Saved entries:
++++++++
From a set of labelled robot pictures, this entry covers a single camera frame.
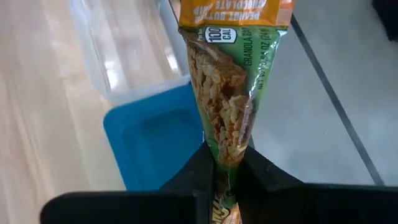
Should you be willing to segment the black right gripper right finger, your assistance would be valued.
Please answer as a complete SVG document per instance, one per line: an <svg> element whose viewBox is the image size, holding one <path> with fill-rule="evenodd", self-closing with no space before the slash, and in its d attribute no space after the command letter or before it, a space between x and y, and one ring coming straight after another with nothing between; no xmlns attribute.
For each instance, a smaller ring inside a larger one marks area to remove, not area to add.
<svg viewBox="0 0 398 224"><path fill-rule="evenodd" d="M304 183L251 147L236 199L243 224L398 224L398 187Z"/></svg>

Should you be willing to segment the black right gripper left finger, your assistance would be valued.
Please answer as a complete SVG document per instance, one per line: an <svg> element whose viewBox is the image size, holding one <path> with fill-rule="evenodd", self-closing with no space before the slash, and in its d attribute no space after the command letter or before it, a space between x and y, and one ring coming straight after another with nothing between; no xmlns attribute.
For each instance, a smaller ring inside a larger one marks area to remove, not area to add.
<svg viewBox="0 0 398 224"><path fill-rule="evenodd" d="M158 190L62 194L43 206L40 224L210 224L214 168L203 143Z"/></svg>

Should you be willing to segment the teal plastic bin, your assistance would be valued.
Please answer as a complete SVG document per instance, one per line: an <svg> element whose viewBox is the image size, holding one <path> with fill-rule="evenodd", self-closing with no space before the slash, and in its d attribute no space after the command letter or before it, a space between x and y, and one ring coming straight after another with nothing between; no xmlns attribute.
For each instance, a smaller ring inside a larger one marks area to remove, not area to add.
<svg viewBox="0 0 398 224"><path fill-rule="evenodd" d="M124 185L133 191L160 188L203 142L190 84L117 106L106 113L103 127Z"/></svg>

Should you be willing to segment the clear plastic bin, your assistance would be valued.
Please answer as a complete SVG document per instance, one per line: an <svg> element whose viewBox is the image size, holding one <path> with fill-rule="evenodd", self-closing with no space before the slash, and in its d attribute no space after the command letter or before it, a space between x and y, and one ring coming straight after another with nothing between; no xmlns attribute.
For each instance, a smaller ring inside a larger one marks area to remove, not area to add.
<svg viewBox="0 0 398 224"><path fill-rule="evenodd" d="M93 88L112 105L190 81L179 0L68 0Z"/></svg>

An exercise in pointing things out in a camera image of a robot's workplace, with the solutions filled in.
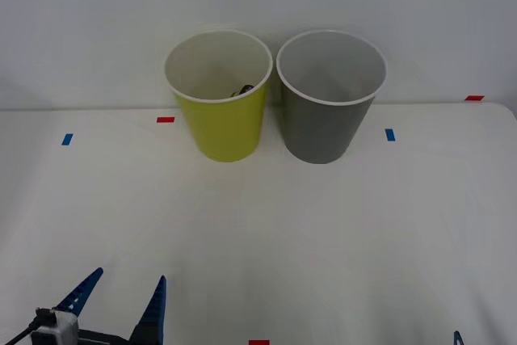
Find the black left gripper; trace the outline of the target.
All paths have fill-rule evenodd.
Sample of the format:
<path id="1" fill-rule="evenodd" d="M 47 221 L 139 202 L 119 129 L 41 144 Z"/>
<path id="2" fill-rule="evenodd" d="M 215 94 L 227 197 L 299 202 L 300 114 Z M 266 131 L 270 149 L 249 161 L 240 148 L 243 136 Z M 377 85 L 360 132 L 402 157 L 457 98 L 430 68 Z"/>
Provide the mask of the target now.
<path id="1" fill-rule="evenodd" d="M 98 267 L 57 304 L 55 310 L 72 313 L 78 317 L 102 274 L 103 269 Z M 104 334 L 92 330 L 80 329 L 78 331 L 78 345 L 162 345 L 165 312 L 166 277 L 161 276 L 145 312 L 133 329 L 129 341 L 114 334 Z"/>

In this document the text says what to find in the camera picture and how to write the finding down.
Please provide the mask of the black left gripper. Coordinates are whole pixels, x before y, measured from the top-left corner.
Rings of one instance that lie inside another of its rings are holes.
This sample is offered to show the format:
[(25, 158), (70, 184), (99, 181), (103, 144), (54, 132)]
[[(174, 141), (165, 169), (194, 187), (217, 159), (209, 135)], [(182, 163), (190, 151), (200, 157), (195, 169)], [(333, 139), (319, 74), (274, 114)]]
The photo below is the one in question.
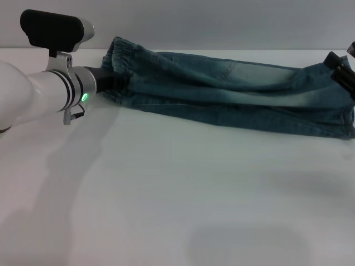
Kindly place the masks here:
[(126, 74), (119, 74), (103, 68), (87, 67), (87, 69), (96, 81), (97, 92), (122, 91), (129, 84), (130, 76)]
++++++++
• What to do: Transcribe all data precisely. Pictures are not copied.

• Solved exercise:
From a set of labelled robot pictures, this entry covers a single camera frame.
Should you be willing to segment the black right gripper right finger, your assistance would be valued.
Please answer as a complete SVG document per instance, one per line: an <svg> element whose viewBox is the image size, holding one <path> with fill-rule="evenodd", self-closing with no space before the slash, and in its d attribute no space after the command letter or before it, a space between x and y, and one ring coming straight after another with nothing between; no xmlns attribute.
For each instance, a smaller ring inside a larger one marks area to remove, not area to add.
<svg viewBox="0 0 398 224"><path fill-rule="evenodd" d="M304 183L251 147L236 199L243 224L398 224L398 187Z"/></svg>

Should you be willing to segment the black right gripper left finger, your assistance would be valued.
Please answer as a complete SVG document per instance, one per line: an <svg> element whose viewBox is the image size, holding one <path> with fill-rule="evenodd", self-closing with no space before the slash, and in its d attribute no space after the command letter or before it, a space between x and y, and one ring coming straight after another with nothing between; no xmlns attribute.
For each instance, a smaller ring inside a larger one marks area to remove, not area to add.
<svg viewBox="0 0 398 224"><path fill-rule="evenodd" d="M158 190L62 194L43 206L40 224L210 224L214 168L203 143Z"/></svg>

Should you be willing to segment the teal plastic bin, your assistance would be valued.
Please answer as a complete SVG document per instance, one per line: an <svg> element whose viewBox is the image size, holding one <path> with fill-rule="evenodd", self-closing with no space before the slash, and in its d attribute no space after the command letter or before it, a space between x and y, and one ring coming straight after another with nothing between; no xmlns attribute.
For each instance, a smaller ring inside a larger one marks area to remove, not area to add.
<svg viewBox="0 0 398 224"><path fill-rule="evenodd" d="M124 185L133 191L160 188L203 142L190 84L117 106L106 113L103 127Z"/></svg>

Should you be willing to segment the clear plastic bin, your assistance would be valued.
Please answer as a complete SVG document per instance, one per line: an <svg> element whose viewBox is the image size, holding one <path> with fill-rule="evenodd", self-closing with no space before the slash, and in its d attribute no space after the command letter or before it, a space between x and y, and one ring coming straight after another with nothing between; no xmlns attribute.
For each instance, a smaller ring inside a larger one marks area to remove, not area to add.
<svg viewBox="0 0 398 224"><path fill-rule="evenodd" d="M93 88L112 105L190 81L179 0L68 0Z"/></svg>

An exercise in pointing things out in a camera image of a robot's workplace, with the solutions filled in.
Find the black left gripper; trace the outline of the target.
All paths have fill-rule evenodd.
Sample of the format:
<path id="1" fill-rule="evenodd" d="M 47 221 L 139 202 L 119 129 L 41 144 Z"/>
<path id="2" fill-rule="evenodd" d="M 215 94 L 227 197 L 299 202 L 300 114 Z M 266 131 L 270 149 L 249 161 L 240 148 L 243 136 Z M 377 85 L 360 132 L 402 157 L 457 98 L 430 68 Z"/>
Provide the mask of the target now.
<path id="1" fill-rule="evenodd" d="M 98 267 L 57 304 L 55 310 L 72 313 L 78 317 L 102 274 L 103 269 Z M 104 334 L 92 330 L 80 329 L 78 331 L 78 345 L 162 345 L 165 312 L 166 277 L 161 276 L 145 312 L 133 329 L 129 341 L 114 334 Z"/>

In this document the text says what to find in the camera picture and how to write the finding down.
Please provide the mask of the black left gripper. Coordinates are whole pixels, x before y, measured from the top-left corner.
Rings of one instance that lie inside another of its rings are holes.
This sample is offered to show the format:
[(25, 158), (70, 184), (99, 181), (103, 144), (54, 132)]
[[(174, 141), (165, 169), (194, 187), (217, 159), (209, 135)], [(182, 163), (190, 151), (200, 157), (195, 169)], [(333, 139), (319, 74), (274, 114)]]
The photo below is the one in question.
Kindly place the masks here:
[(126, 74), (119, 74), (103, 68), (87, 67), (87, 69), (96, 81), (97, 92), (122, 91), (129, 84), (130, 76)]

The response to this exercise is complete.